Try it: From the data underneath, reproduce exactly the stretch that begins at the line with "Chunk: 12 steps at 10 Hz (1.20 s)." and ends after the line with "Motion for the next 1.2".

Given entries:

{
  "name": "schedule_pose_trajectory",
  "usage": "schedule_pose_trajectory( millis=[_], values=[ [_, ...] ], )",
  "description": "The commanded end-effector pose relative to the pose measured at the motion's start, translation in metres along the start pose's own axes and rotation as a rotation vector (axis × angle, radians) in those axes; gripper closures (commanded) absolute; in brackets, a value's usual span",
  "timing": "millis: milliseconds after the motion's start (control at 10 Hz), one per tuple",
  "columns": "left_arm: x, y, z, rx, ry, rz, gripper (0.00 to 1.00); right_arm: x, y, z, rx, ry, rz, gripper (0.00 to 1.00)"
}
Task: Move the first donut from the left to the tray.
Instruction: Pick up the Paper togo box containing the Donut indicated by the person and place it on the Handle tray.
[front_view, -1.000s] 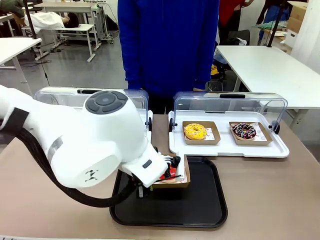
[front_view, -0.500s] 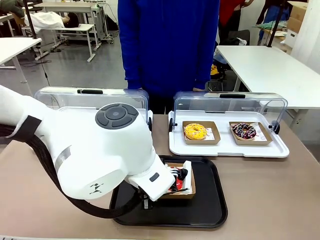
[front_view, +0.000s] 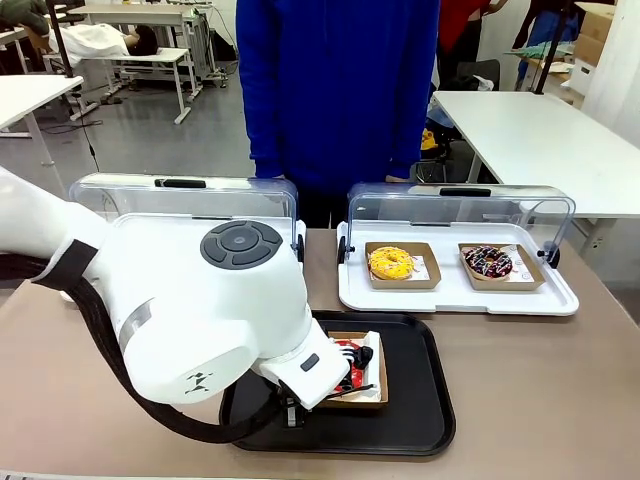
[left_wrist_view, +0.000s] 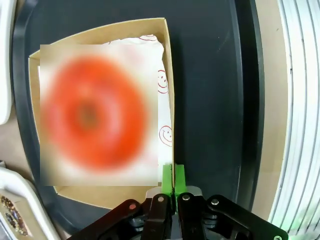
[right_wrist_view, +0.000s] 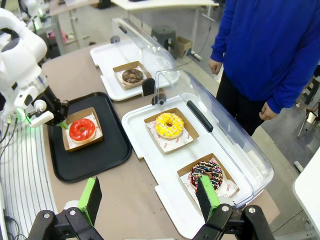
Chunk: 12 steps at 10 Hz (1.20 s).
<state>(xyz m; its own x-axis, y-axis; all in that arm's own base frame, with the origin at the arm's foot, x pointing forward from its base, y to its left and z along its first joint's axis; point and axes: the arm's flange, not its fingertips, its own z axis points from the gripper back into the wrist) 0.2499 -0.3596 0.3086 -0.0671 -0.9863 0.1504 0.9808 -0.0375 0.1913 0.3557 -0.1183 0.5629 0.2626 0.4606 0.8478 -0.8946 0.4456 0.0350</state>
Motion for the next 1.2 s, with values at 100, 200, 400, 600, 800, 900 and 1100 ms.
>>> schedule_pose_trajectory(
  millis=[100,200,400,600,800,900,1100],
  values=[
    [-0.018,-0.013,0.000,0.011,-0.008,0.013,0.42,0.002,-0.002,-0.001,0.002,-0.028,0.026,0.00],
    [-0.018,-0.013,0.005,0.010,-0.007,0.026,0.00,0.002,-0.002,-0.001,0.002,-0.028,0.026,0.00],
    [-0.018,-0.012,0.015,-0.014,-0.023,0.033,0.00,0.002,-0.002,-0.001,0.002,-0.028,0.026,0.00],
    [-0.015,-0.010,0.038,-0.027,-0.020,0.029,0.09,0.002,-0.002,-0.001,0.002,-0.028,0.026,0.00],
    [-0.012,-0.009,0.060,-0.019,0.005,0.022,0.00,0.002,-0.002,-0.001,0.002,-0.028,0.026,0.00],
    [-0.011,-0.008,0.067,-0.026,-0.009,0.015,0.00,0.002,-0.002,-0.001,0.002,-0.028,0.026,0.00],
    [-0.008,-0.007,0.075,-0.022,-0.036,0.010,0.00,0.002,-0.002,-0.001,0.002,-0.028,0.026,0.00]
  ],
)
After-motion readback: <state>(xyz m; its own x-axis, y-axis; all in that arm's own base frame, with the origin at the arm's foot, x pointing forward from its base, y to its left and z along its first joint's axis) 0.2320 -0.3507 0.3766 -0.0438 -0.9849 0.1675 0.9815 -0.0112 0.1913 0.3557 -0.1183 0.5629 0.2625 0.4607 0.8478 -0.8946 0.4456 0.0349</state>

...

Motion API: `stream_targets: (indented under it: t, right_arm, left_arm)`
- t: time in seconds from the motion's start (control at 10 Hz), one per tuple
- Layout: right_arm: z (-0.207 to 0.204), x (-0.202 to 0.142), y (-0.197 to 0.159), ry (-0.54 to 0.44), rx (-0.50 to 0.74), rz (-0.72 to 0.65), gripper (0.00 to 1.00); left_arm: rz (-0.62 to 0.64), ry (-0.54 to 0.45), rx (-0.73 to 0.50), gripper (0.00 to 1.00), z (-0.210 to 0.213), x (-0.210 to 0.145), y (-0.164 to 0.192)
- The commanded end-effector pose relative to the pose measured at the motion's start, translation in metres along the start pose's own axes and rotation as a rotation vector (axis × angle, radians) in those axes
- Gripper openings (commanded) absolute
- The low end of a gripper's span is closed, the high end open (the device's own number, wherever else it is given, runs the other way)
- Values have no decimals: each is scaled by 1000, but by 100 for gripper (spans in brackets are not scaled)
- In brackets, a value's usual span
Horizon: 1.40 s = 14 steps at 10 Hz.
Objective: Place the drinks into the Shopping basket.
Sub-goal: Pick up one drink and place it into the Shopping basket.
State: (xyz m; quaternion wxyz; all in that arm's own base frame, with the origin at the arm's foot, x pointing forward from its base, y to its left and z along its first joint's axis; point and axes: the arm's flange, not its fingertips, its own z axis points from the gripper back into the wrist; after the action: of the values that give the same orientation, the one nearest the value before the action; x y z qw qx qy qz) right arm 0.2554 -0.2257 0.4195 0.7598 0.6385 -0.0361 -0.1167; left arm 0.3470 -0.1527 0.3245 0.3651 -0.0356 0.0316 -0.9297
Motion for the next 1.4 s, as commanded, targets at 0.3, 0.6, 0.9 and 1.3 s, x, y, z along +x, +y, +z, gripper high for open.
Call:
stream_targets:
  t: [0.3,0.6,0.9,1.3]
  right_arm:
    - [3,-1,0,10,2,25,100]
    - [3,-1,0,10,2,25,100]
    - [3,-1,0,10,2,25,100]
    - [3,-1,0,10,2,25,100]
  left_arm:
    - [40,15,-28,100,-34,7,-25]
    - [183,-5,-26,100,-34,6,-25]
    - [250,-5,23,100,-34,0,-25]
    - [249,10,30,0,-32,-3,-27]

Finished exercise:
Chunk: 12 steps at 10 Hz (1.20 s).
<state>(xyz m; its own x-axis, y-axis; all in that arm's own base frame, with the origin at the arm's foot, x pointing forward from its base, y to its left and z along its first joint's axis; point and axes: the arm's flange, not its fingertips, its own z axis points from the gripper back into the wrist) 0.2499 -0.3596 0.3086 -0.0671 -0.9863 0.1504 0.9808 -0.0375 0.1913 0.3557 -0.1183 0.5629 0.2626 0.4606 0.8478 -0.8946 0.4456 0.0350</state>
Motion for the next 1.2 s, with values at 100, 200, 400, 600, 800, 900 and 1100 ms.

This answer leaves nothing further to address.